What you should do - Only an exact repetition of all the entries will be accepted.

Records to use -

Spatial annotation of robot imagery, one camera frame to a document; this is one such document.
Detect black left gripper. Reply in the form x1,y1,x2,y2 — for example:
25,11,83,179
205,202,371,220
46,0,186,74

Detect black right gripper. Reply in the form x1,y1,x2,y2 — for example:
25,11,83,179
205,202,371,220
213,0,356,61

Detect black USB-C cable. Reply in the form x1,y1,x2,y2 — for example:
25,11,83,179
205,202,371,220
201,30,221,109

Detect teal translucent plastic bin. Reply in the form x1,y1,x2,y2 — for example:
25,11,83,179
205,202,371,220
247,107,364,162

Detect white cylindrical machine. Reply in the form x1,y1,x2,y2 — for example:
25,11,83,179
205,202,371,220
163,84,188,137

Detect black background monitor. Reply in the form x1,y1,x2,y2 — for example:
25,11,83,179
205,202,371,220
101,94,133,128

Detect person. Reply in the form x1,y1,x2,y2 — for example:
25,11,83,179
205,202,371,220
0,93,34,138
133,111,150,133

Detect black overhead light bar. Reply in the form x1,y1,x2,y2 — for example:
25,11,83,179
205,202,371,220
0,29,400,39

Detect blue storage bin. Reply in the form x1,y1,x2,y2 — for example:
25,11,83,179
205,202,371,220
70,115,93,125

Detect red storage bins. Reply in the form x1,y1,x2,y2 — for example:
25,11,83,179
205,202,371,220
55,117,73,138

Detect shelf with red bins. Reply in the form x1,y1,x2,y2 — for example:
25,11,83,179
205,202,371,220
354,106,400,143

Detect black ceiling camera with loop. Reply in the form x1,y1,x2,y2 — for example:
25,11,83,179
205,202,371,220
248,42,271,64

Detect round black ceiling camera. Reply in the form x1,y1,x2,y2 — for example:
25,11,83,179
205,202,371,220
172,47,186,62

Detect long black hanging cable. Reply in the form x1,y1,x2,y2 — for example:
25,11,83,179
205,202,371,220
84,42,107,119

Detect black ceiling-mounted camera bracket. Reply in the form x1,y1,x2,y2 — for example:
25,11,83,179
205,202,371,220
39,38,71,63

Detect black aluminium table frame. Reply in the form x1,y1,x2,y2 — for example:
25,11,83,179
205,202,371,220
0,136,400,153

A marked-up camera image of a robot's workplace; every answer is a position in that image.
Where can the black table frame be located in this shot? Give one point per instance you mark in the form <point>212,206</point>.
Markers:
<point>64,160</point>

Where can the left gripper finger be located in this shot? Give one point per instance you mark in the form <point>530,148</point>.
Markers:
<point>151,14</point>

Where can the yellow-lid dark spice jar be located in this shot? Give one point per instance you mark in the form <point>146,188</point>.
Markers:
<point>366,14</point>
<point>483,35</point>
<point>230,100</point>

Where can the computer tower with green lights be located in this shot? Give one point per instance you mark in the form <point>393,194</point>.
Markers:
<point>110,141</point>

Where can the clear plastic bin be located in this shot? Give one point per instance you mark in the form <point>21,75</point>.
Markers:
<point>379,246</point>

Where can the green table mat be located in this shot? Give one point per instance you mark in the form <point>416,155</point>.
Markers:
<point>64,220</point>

Exercise answer -
Spatial annotation of robot imagery, one camera frame to a document; this is one such document.
Detect black left gripper. Reply in the form x1,y1,x2,y2 — for example:
25,11,83,179
205,202,371,220
46,0,186,74

Detect black right gripper. Reply in the form x1,y1,x2,y2 — for example:
25,11,83,179
205,202,371,220
213,0,356,61

Detect black USB-C cable. Reply in the form x1,y1,x2,y2 — for example:
25,11,83,179
205,202,371,220
201,30,221,109

Detect teal translucent plastic bin. Reply in the form x1,y1,x2,y2 — for example:
25,11,83,179
205,202,371,220
247,107,364,162

Detect white cylindrical machine. Reply in the form x1,y1,x2,y2 — for example:
25,11,83,179
205,202,371,220
163,84,188,137

Detect black background monitor. Reply in the form x1,y1,x2,y2 — for example:
25,11,83,179
205,202,371,220
101,94,133,128

Detect person. Reply in the form x1,y1,x2,y2 — for example:
25,11,83,179
205,202,371,220
0,93,34,138
133,111,150,133

Detect black overhead light bar. Reply in the form x1,y1,x2,y2 — for example:
25,11,83,179
205,202,371,220
0,29,400,39

Detect blue storage bin. Reply in the form x1,y1,x2,y2 — for example:
25,11,83,179
205,202,371,220
70,115,93,125

Detect red storage bins. Reply in the form x1,y1,x2,y2 — for example:
25,11,83,179
205,202,371,220
55,117,73,138

Detect shelf with red bins. Reply in the form x1,y1,x2,y2 — for example:
25,11,83,179
205,202,371,220
354,106,400,143

Detect black ceiling camera with loop. Reply in the form x1,y1,x2,y2 — for example:
25,11,83,179
205,202,371,220
248,42,271,64

Detect round black ceiling camera. Reply in the form x1,y1,x2,y2 — for example:
25,11,83,179
205,202,371,220
172,47,186,62

Detect long black hanging cable. Reply in the form x1,y1,x2,y2 — for example:
25,11,83,179
205,202,371,220
84,42,107,119

Detect black ceiling-mounted camera bracket. Reply in the form x1,y1,x2,y2 — for example:
25,11,83,179
205,202,371,220
39,38,71,63

Detect black aluminium table frame. Reply in the form x1,y1,x2,y2 — for example:
25,11,83,179
205,202,371,220
0,136,400,153

A marked-up camera image of a robot's workplace; every answer is a position in that image.
Where can the black table frame be located in this shot? Give one point per instance you mark in the form <point>212,206</point>.
Markers:
<point>64,160</point>

Where can the left gripper finger be located in this shot? Give one point per instance you mark in the form <point>530,148</point>.
Markers:
<point>151,14</point>

Where can the yellow-lid dark spice jar be located in this shot? Give one point per instance you mark in the form <point>146,188</point>.
Markers:
<point>366,14</point>
<point>483,35</point>
<point>230,100</point>

Where can the computer tower with green lights be located in this shot? Give one point per instance you mark in the form <point>393,194</point>.
Markers:
<point>110,141</point>

Where can the clear plastic bin be located in this shot? Give one point per instance you mark in the form <point>21,75</point>.
Markers:
<point>379,246</point>

Where can the green table mat be located in this shot? Give one point per instance you mark in the form <point>416,155</point>.
Markers:
<point>64,220</point>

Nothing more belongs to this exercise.